§ ASSIGNED TASK
For this exercise, return all the data exactly as it stands.

§ SUPPLIED MATERIAL
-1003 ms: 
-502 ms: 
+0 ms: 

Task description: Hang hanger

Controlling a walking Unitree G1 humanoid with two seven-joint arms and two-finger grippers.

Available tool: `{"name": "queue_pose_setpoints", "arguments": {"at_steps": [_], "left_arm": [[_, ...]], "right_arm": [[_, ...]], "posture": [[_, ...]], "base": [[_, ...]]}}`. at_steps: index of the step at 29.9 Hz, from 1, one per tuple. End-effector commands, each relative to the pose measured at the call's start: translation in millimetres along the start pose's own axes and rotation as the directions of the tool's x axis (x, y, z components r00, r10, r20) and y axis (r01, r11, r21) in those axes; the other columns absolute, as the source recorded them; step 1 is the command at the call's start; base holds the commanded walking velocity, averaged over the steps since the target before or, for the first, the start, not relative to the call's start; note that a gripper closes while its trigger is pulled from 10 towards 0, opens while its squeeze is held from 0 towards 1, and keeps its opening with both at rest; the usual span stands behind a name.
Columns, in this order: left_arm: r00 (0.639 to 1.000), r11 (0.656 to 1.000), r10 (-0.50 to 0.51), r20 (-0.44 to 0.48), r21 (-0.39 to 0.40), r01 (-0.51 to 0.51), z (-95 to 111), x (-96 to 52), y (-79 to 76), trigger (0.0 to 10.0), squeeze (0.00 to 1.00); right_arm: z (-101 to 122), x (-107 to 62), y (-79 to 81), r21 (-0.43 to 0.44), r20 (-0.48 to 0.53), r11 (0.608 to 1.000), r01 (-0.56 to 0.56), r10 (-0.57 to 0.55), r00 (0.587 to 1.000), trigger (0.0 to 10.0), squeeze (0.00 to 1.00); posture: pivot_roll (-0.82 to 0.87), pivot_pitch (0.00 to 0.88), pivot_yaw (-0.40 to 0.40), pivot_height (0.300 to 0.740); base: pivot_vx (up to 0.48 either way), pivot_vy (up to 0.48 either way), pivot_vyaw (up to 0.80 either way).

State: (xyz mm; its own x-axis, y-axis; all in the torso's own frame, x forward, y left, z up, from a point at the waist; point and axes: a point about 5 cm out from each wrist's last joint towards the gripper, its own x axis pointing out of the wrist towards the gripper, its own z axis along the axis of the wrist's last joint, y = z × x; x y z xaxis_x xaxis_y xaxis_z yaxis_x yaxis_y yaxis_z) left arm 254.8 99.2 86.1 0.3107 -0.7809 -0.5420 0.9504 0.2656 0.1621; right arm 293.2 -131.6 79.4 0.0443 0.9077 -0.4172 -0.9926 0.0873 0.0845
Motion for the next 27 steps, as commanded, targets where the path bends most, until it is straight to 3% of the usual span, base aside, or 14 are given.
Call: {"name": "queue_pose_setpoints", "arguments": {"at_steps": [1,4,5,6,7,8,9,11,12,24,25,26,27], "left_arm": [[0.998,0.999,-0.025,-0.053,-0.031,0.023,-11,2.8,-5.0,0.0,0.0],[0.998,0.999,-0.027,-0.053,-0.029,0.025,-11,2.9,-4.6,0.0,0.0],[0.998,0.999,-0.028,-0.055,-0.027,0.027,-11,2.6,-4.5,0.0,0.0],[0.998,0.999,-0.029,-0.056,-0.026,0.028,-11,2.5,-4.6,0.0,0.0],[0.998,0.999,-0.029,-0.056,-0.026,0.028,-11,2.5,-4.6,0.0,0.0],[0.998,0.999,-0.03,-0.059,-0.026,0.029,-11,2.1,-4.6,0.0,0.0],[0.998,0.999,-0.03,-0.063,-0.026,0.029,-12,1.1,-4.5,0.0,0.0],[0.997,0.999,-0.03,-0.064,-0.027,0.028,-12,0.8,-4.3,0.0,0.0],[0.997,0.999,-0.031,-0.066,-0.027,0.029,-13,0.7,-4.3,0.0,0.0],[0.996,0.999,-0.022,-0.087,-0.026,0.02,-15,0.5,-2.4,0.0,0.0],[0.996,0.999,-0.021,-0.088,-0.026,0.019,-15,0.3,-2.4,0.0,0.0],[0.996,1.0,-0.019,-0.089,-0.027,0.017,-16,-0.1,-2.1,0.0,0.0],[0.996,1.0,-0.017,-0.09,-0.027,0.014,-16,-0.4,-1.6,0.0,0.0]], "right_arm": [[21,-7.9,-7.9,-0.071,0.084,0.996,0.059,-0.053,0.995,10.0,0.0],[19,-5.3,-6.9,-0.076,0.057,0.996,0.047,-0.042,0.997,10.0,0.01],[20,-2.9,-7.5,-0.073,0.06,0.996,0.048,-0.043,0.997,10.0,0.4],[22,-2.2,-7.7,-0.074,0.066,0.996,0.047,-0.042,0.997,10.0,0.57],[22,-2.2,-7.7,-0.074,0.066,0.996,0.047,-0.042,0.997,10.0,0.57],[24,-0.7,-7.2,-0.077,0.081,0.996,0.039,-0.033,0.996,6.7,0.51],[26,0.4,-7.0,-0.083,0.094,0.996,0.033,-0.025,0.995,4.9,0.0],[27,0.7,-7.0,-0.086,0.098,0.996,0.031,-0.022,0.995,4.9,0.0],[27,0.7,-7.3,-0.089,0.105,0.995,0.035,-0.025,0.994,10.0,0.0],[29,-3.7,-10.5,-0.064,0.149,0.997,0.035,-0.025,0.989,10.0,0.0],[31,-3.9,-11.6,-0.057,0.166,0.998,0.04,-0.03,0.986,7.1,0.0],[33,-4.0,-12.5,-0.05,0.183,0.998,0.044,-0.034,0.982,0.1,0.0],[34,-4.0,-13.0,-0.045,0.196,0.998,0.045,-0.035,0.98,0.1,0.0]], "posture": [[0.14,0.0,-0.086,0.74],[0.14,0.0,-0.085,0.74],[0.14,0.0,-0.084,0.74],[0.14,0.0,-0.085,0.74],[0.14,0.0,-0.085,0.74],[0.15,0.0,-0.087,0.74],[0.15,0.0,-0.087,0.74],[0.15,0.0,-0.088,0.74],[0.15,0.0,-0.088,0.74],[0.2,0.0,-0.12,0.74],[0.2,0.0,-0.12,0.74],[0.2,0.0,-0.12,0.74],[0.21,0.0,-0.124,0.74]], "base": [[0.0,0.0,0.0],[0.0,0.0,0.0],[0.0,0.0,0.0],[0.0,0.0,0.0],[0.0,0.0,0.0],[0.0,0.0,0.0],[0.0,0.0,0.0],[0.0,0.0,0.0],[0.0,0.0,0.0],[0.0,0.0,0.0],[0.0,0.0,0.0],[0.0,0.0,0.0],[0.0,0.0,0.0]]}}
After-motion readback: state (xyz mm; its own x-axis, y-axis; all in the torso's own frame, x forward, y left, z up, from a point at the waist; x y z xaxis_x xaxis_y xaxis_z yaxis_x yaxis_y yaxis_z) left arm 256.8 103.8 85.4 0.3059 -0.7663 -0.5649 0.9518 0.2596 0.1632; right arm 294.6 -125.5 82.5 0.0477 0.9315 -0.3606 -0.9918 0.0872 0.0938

§ SOLUTION BELOW
-1003 ms: 
-502 ms: 
+0 ms: 

Task description: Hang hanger

Controlling a walking Unitree G1 humanoid with two seven-joint arms and two-finger grippers.

Available tool: `{"name": "queue_pose_setpoints", "arguments": {"at_steps": [_], "left_arm": [[_, ...]], "right_arm": [[_, ...]], "posture": [[_, ...]], "base": [[_, ...]]}}`. at_steps: index of the step at 29.9 Hz, from 1, one per tuple. End-effector commands, each relative to the pose measured at the call's start: translation in millimetres along the start pose's own axes and rotation as the directions of the tool's x axis (x, y, z components r00, r10, r20) and y axis (r01, r11, r21) in those axes; the other columns absolute, as the source recorded them; step 1 is the command at the call's start; base holds the commanded walking velocity, averaged over the steps since the target before or, for the first, the start, not relative to the call's start; note that a gripper closes while its trigger is pulled from 10 towards 0, opens while its squeeze is held from 0 towards 1, and keeps its opening with both at rest; the usual span stands behind a name.
Columns, in this order: left_arm: r00 (0.639 to 1.000), r11 (0.656 to 1.000), r10 (-0.50 to 0.51), r20 (-0.44 to 0.48), r21 (-0.39 to 0.40), r01 (-0.51 to 0.51), z (-95 to 111), x (-96 to 52), y (-79 to 76), trigger (0.0 to 10.0), squeeze (0.00 to 1.00); right_arm: z (-101 to 122), x (-107 to 62), y (-79 to 81), r21 (-0.43 to 0.44), r20 (-0.48 to 0.53), r11 (0.608 to 1.000), r01 (-0.56 to 0.56), r10 (-0.57 to 0.55), r00 (0.587 to 1.000), trigger (0.0 to 10.0), squeeze (0.00 to 1.00); posture: pivot_roll (-0.82 to 0.87), pivot_pitch (0.00 to 0.88), pivot_yaw (-0.40 to 0.40), pivot_height (0.300 to 0.740); base: pivot_vx (up to 0.48 either way), pivot_vy (up to 0.48 either way), pivot_vyaw (up to 0.80 either way).

State: (xyz mm; its own x-axis, y-axis; all in the torso's own frame, x forward, y left, z up, from a point at the waist; point and axes: a point about 5 cm out from each wrist's last joint towards the gripper, its own x axis pointing out of the wrist towards the gripper, its own z axis along the axis of the wrist's last joint, y = z × x; x y z xaxis_x xaxis_y xaxis_z yaxis_x yaxis_y yaxis_z) left arm 254.8 99.2 86.1 0.3107 -0.7809 -0.5420 0.9504 0.2656 0.1621; right arm 293.2 -131.6 79.4 0.0443 0.9077 -0.4172 -0.9926 0.0873 0.0845
Motion for the next 27 steps, as commanded, targets where the path bends most, until it is straight to 3% of the usual span, base aside, or 14 are given.
Call: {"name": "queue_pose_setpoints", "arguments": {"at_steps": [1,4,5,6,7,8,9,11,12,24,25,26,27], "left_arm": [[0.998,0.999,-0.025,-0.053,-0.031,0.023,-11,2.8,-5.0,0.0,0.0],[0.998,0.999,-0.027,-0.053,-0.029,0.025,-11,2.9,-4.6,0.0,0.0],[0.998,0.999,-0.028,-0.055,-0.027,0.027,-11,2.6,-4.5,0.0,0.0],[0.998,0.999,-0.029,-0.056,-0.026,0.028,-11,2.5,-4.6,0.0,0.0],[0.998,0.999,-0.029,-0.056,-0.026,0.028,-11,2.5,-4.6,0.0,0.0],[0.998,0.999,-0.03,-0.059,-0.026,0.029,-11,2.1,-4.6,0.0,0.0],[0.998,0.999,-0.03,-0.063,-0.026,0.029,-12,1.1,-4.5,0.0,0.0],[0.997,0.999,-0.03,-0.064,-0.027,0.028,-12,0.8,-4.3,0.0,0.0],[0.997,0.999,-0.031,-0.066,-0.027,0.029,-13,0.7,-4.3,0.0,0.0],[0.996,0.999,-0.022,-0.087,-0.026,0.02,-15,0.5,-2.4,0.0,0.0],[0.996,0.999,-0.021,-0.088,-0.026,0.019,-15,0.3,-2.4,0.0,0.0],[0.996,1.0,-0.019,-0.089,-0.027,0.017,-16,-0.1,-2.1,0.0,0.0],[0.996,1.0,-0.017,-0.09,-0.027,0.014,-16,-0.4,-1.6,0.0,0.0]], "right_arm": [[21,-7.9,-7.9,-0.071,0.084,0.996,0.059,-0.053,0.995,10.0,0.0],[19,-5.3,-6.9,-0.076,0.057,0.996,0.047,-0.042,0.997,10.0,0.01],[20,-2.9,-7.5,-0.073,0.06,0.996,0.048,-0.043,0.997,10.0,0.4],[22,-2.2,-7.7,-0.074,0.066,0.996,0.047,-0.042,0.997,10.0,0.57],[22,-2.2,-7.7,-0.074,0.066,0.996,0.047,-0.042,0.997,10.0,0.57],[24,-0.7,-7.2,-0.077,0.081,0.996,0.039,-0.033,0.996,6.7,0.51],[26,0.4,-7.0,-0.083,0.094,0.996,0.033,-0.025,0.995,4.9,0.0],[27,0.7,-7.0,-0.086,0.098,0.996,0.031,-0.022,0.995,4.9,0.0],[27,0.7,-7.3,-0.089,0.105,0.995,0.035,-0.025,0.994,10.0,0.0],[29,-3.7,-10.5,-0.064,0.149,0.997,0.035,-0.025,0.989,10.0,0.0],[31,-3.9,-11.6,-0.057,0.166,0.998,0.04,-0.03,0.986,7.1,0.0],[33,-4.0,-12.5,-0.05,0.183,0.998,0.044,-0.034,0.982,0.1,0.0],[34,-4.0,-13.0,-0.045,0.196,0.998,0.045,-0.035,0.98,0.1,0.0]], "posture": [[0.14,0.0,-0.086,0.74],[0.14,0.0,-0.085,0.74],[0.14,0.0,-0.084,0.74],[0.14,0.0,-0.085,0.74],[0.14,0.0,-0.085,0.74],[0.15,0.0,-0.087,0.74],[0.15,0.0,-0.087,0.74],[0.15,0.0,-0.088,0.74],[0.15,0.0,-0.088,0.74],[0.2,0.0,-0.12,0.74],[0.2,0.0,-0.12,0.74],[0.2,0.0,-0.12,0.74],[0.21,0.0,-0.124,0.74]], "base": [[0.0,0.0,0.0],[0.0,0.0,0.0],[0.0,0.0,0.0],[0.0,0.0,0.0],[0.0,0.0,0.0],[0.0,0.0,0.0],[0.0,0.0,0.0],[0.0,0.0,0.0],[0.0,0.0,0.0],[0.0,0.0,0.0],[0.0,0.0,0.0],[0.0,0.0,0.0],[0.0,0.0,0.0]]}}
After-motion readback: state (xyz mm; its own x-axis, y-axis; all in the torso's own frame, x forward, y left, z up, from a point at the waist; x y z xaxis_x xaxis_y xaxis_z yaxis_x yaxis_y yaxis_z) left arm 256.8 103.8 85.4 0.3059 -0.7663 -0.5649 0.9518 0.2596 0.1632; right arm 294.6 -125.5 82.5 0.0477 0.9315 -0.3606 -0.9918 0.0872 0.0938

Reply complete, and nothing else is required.